Sullivan owes part of his success to the advice he gets from the co-op to which he belongs, Do It Best, which has 4,128 members nationwide and provides consolidated buying power. (Other co-ops, such as Ace Hardware and TruServ, offer the same service to their members.) And the co-ops have become more savvy in advising members on ways to beat the chains.
In the book business, the indies are also banding together. Their American Booksellers Association established national gift certificates so that customers or their friends and family could redeem them at any member shop (of which there are 1,200, about half the nation's indies).
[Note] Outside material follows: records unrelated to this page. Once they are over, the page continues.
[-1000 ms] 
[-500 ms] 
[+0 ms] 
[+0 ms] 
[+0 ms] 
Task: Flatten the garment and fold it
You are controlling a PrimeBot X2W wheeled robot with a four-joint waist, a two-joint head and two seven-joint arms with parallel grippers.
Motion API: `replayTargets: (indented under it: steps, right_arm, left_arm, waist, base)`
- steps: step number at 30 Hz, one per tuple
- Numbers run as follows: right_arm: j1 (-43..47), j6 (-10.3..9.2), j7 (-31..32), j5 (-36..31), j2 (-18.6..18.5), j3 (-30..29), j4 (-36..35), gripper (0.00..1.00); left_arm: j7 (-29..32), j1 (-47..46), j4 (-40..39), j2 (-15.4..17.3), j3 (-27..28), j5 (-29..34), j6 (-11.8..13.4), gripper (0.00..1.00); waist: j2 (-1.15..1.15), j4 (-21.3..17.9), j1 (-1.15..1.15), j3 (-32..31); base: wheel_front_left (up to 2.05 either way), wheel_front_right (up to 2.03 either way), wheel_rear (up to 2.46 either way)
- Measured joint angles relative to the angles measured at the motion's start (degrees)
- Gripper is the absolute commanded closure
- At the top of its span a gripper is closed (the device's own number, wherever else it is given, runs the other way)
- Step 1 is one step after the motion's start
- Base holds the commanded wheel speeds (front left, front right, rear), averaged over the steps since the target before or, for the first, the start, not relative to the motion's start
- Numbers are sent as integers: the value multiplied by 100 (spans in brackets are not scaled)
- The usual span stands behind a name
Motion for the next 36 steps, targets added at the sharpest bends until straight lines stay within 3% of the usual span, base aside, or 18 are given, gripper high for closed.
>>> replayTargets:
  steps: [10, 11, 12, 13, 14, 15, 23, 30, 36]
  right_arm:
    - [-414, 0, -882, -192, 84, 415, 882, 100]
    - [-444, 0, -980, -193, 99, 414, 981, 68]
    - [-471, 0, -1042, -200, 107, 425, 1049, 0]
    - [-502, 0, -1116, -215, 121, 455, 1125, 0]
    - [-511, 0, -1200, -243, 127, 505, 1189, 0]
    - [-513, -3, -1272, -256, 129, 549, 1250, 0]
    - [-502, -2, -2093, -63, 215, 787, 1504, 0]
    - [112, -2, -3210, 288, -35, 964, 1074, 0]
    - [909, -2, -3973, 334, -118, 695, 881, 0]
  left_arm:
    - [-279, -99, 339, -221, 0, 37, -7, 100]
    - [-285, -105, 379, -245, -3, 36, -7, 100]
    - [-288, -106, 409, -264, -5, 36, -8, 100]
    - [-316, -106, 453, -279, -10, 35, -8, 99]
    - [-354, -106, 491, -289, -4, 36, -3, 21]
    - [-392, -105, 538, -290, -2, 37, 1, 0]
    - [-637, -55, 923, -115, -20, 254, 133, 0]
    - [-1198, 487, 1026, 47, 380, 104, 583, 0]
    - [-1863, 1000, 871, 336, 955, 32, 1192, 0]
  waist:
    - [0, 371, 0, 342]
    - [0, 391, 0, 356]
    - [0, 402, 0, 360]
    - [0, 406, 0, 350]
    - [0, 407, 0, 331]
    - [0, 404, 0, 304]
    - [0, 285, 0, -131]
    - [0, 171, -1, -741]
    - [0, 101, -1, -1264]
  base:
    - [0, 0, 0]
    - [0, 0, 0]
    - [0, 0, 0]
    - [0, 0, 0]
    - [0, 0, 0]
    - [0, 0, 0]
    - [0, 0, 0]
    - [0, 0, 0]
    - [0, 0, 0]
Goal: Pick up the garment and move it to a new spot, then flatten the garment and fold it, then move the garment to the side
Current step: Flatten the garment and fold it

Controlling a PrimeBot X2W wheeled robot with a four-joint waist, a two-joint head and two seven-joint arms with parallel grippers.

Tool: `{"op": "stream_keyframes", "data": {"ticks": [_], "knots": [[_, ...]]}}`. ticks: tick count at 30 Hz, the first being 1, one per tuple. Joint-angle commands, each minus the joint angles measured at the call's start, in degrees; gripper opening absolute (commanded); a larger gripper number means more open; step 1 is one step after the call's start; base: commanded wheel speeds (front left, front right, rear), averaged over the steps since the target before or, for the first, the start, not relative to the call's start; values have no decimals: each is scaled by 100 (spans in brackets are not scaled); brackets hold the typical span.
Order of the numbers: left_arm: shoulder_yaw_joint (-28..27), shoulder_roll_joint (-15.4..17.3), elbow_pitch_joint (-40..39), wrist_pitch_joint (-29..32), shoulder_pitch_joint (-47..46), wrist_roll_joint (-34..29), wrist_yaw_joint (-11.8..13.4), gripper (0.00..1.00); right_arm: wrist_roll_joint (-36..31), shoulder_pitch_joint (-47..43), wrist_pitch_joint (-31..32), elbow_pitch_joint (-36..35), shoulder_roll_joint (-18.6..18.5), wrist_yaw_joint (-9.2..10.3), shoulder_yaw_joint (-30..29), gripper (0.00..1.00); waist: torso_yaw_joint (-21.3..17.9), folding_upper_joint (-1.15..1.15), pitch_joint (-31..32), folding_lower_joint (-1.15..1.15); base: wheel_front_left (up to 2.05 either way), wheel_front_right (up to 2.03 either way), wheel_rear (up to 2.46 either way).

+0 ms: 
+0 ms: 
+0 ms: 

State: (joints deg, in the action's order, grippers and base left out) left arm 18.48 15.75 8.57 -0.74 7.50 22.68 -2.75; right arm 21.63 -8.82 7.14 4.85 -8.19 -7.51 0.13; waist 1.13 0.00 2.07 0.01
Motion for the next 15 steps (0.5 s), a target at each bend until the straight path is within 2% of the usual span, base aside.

The independents have an e-commerce site called BookSense.com to go up against Amazon.com They display best-seller lists compiled from indie shops nationwide and benefit from a $600,000 ad budget, used for promotions in such publications as the New Yorker and the Atlantic Monthly.
Collette Morgan, owner of the children's bookstore Wild Rumpus Books in Minneapolis, Minn., says the website helped increase her sales 10% last year. But she generates plenty of her own buzz. When she opened a decade ago, she was fresh from a general-interest indie that died after a Barnes & Noble moved in across the street. Morgan decided to make her store "something a corporate mind would never dream up and that a large company could never sustain."